The downside to this is when your reputation is negative. When you use this approach, the negative reputation will follow you to any ESP you choose to use. Recently, we helped a client resolve a problem causing their emails to go to spam in Gmail. Looking at Gmail Postmaster Tools, we realized that the problem was that the reputation was very poor due to the marketing emails at a different ISP. Sending transactional emails from similar domain still caused them to fall into spam category. It is up to you to manage your domain’s good practices just as it for ESP’s reputation to be managed by them.
- You can monitor your domain using Gmail Postmaster Tools.
- Investigate using different from address subdomains for transactional and bulk.
- Check your domain reputation against blacklists.
- Check your IP reputation against blacklists.
You should always be concerned about infrastructure if you run your email stack. This includes the reputation of the IP, feedback loops, reverse DNS, and a few low-end protocols. Luckily, a good ESP will take care of this for you.
Email provider will monitor the IP address reputation. It is used to determine the email that is either marked as spam or discarded. IP reputation is slowly decreasing in its value because of domain reputation tools. Even so, it is important for deliverability. Using your web host to send an IP can still pose some problems since these shared IP addresses from AWS and VPS can have a reputation that is not good.
Mail Providers, through Feedback loops, have found a dedicated way to report to ESPs about any activity regarding spam. For any configured feedback loop, each IP address information will be included and an email address that parses inbound reports to check for actionable data.
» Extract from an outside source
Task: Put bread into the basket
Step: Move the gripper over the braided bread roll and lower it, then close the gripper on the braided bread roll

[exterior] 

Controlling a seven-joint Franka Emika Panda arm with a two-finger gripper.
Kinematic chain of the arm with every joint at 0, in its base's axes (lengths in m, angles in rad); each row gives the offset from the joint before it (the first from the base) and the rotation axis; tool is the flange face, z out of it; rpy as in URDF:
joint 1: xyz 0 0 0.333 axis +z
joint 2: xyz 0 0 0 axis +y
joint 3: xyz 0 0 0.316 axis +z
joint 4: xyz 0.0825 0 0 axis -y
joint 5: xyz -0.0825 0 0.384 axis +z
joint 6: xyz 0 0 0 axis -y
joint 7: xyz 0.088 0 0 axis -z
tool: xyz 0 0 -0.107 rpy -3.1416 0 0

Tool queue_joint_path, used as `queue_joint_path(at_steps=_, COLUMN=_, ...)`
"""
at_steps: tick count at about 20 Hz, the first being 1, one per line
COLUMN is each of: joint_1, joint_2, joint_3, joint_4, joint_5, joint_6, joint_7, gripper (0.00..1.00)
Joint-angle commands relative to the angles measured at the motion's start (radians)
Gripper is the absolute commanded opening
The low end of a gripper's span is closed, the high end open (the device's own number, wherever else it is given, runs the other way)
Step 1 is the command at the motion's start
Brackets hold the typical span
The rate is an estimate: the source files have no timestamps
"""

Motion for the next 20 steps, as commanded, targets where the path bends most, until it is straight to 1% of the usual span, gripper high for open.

Word to the Wise will always keep an updated page with ISP information and have a place to sign up for feedback loops relating to different ISPs.
Reverse DNS or rDNS verifies IP addresses associated with a certain domain. Spammers tactics have changed such that they make rDNS an ineffective way for spam quarantine. It has done so by avoiding the use of botnets to send their campaigns. Even so, it is crucial to have this rightly configured.
Ensure that you use a mail transfer agent (MTS) that will support DKIM. Some great choices to look at include Postfix and PowerMTA.
Get It All In The Inbox
Email deliverability has no silver bullet. ISPs and email security providers cannot offer precise guidelines and ensure emails get into inbox. Because they are always playing cat and mouse games with spammers. If you follow these steps and you will improve the chances of your emails delivered to the inboxes.
Resource And Tools
AOL Postmaster -Combination of tools and articles to use for sending to those using AOL
DKIM.org – DKIM project’s official home
DMARC.org – DMARC project’s official home
Gmail Postmaster Tools – Analysis and tools to use for sending to those using Gmail
Litmus – A suite of tools you can use to test the design and probability of spam
Litmus Putsmail – Free Litmus tool used to test HTML emails before they are sent
Mail-Tester – A free tool used to check your email’s spamminess
MX Toolbox– Tool for checking blacklists and DNS records as well as other resources related to emails
Outlook.com postmaster tools – Offers information concerning sending to Outlook.com as well as tips for solving problems
Port 25 authentication email verification – An email report that will check SPF, the SenderID, the DomainKeys, DKIM, and SpamAssassin
Word to the Wise ISP information – Checks for sending limits of an ISP and other information about deliverability
Yahoo Postmaster – Tools and articles for sending to people who use Yahoo
250ok Postmaster Tools – Used for testing DNS, Gmail placement of Tab, and others
Sending an eCommerce transactional email is complicated. No one likes to send an email that bounces or ends up in the SPAM folder.